Intracoronary stents are deployed in either a self-expanding fashion, or most commonly they are delivered over a conventional angioplasty balloon. When the balloon is inflated, the stent is expanded and deployed, and the balloon is removed. The stent remains in place in the artery. Atherectomy devices are inserted into the coronary artery over a standard angioplasty guide wire, and then activated in varying fashion, depending on the device chosen.
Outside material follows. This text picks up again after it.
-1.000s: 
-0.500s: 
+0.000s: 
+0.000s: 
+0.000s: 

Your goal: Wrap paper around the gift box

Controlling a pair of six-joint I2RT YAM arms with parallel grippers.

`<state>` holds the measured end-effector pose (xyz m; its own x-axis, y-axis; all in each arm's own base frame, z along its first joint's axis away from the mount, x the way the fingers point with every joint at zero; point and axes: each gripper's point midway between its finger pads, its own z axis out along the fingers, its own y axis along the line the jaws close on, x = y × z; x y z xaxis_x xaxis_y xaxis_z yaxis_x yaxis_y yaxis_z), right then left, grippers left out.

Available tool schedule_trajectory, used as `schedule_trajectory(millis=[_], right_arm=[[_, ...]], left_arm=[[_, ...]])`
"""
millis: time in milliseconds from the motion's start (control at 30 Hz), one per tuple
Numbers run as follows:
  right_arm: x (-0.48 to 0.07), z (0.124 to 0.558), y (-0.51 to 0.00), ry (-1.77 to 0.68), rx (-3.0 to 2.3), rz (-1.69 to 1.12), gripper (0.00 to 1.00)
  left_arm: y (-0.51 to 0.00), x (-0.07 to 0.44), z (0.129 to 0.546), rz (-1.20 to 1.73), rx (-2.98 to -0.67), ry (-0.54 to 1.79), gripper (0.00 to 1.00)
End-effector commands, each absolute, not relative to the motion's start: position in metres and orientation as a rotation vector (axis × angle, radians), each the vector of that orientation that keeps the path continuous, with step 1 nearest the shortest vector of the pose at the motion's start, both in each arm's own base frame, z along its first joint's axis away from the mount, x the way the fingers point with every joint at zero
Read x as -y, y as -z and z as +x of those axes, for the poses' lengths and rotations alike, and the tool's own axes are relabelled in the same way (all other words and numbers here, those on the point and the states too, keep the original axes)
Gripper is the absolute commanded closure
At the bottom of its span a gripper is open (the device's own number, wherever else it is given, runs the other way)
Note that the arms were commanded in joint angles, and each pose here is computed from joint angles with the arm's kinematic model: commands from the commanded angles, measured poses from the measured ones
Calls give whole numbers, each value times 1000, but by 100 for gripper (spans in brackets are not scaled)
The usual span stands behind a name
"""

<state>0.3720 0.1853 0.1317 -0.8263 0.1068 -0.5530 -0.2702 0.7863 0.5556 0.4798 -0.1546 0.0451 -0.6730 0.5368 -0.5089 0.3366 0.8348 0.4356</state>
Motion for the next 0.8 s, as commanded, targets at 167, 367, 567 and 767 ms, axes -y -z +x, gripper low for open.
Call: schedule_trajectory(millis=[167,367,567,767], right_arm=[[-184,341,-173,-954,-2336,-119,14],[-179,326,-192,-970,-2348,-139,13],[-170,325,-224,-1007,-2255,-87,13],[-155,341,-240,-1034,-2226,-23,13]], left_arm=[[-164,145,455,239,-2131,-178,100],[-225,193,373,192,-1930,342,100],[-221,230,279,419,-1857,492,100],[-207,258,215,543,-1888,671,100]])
CABG surgery is performed to relieve angina in those whose illness has not responded to medications and are not good candidates for PCI. CABG is best performed in patients with multiple blockages in multiple locations, or when blockages are located in certain arterial segments which are not well-suited for percutaneous coronary intervention. CABG is often also used in patients who have failed to attain long-term success following one or more percutaneous coronary intervention procedures. CABG surgery has been shown to improve long- term survival in people with significant narrowing of the left main coronary artery, and in those with significant narrowing in multiple arteries, especially in cases of decreased heart muscle pump function.